4 of the most revealing interview questions to ask candidates

If you followed our six week series on how to answer questions on core skills then you should be well versed on how to answer standard interview questions. Everyone should be able to answer questions on teamwork, communications and time management at the very least.

As part of the interview process, you need to delve a bit deeper to really get to know the person. The chances the candidate has scripted most of their answers, which is fine, it shows that they are prepared. But as an interviewer or hiring manager you need to get behind the script by asking more telling questions.


You will get to know the candidate’s true potential to perform well in the role or the company by asking some more revealing questions: 

1 – What did you learn from our website?

We want to know how prepared the candidate is, and if they can do their homework before attending an interview. If they are interested in the role and the company, they will read the interview and memorise some key points. It’s an opportunity to see if the candidate can take the initiative.

2 – If you were the recruiter for this role what are the top 3 things that you’d look for?

From this question you are likely to find out the fundamental values and skills the candidate has and what they find most important. It gives you an insight as to their cultural fit at the organisation. If you ask the candidate to rank themselves against those skills, then you will get an insight into whether they are self-confident, cocky or disingenuous.

3 – Have you ever made a decision that was unpopular with your team? How did you handle it?

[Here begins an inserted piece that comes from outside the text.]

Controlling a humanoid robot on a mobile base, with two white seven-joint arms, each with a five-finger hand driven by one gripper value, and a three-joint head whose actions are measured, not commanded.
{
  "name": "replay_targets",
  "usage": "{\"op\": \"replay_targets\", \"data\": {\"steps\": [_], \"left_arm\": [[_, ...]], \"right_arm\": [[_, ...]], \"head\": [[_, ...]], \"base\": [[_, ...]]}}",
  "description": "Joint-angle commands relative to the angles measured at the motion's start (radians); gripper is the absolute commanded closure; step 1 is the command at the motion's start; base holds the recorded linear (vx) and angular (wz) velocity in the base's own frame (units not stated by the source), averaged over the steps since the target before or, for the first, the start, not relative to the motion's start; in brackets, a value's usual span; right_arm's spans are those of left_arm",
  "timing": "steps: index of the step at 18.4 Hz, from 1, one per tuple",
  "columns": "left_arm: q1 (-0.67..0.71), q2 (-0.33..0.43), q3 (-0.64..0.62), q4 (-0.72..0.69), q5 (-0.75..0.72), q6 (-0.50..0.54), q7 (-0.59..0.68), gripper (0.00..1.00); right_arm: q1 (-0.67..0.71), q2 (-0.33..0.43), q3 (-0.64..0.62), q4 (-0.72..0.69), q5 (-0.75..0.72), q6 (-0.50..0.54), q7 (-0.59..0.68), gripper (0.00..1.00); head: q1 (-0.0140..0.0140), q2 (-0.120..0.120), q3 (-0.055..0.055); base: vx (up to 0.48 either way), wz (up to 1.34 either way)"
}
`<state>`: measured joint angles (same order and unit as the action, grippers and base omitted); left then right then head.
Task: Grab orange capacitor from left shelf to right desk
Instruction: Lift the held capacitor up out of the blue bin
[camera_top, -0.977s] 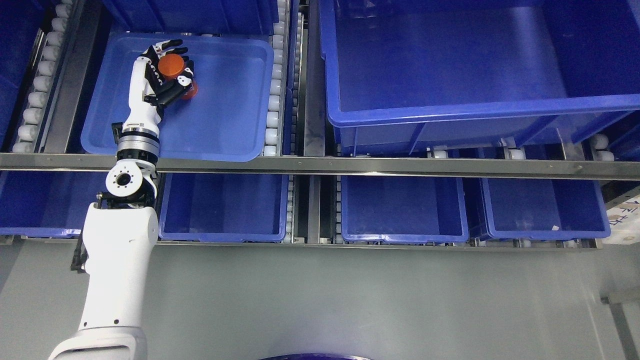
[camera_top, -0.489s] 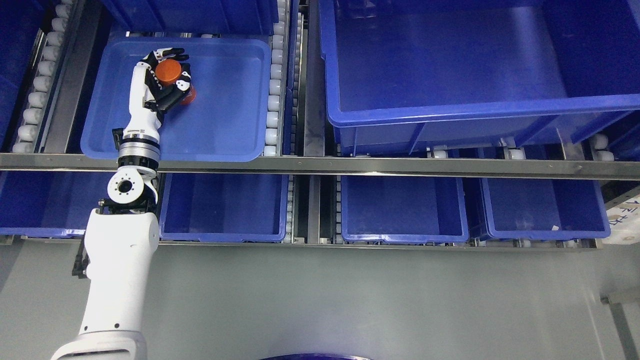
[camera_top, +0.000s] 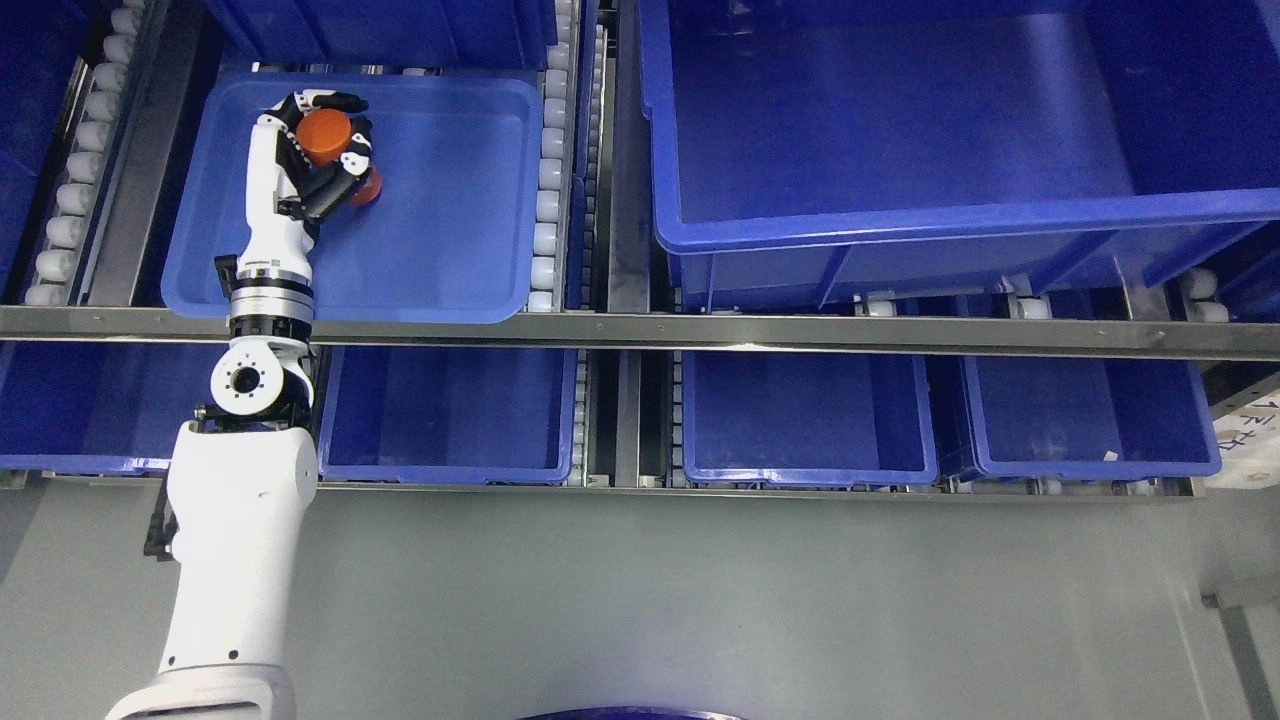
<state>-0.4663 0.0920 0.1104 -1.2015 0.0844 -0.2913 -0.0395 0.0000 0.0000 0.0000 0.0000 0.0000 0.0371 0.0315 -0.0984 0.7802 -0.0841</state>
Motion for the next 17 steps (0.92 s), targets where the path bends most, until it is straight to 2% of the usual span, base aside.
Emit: {"op": "replay_targets", "data": {"steps": [1, 7, 17], "left_arm": [[-0.046, -0.011, 0.052, -0.196, 0.066, -0.008, 0.0, 1.0], [-0.04, -0.009, 0.051, -0.311, 0.092, -0.063, -0.002, 1.0], [-0.031, -0.005, 0.049, -0.342, 0.094, -0.065, -0.002, 0.99]], "right_arm": [[0.014, -0.017, -0.011, -0.034, 0.0, 0.0, 0.001, 0.0], [0.014, -0.017, -0.011, -0.034, 0.0, 0.0, 0.001, 0.0], [0.014, -0.017, -0.011, -0.034, 0.0, 0.0, 0.001, 0.0]], "head": [[0.0, 0.0, 0.0], [0.0, 0.0, 0.0], [0.0, 0.0, 0.0]], "base": [[0.0, 0.0], [0.0, 0.0], [0.0, 0.0]]}}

This is a behavioural question that needs to be used more. We’ve all made decisions that have rubbed people up the wrong way. So how do you handle it? You want to know if the candidate compromised with the team, ignored the problem or addressed it with some form of authority. Whatever way the candidate responds will be, and it will give you a more in-depth look at how they work in a team.

4. What is your motivation for looking for a new job?

This is a great question to ask in the first round of interviews once you have established some trust with the candidate. This opens you up to a few scenarios; they were asked to leave or politely pushed out the door due to underperformance, they didn’t get along with their manager or team, or they wanted a change or more money. You will likely get a more emotional response to this, and it will give you an idea of what the real motivation is.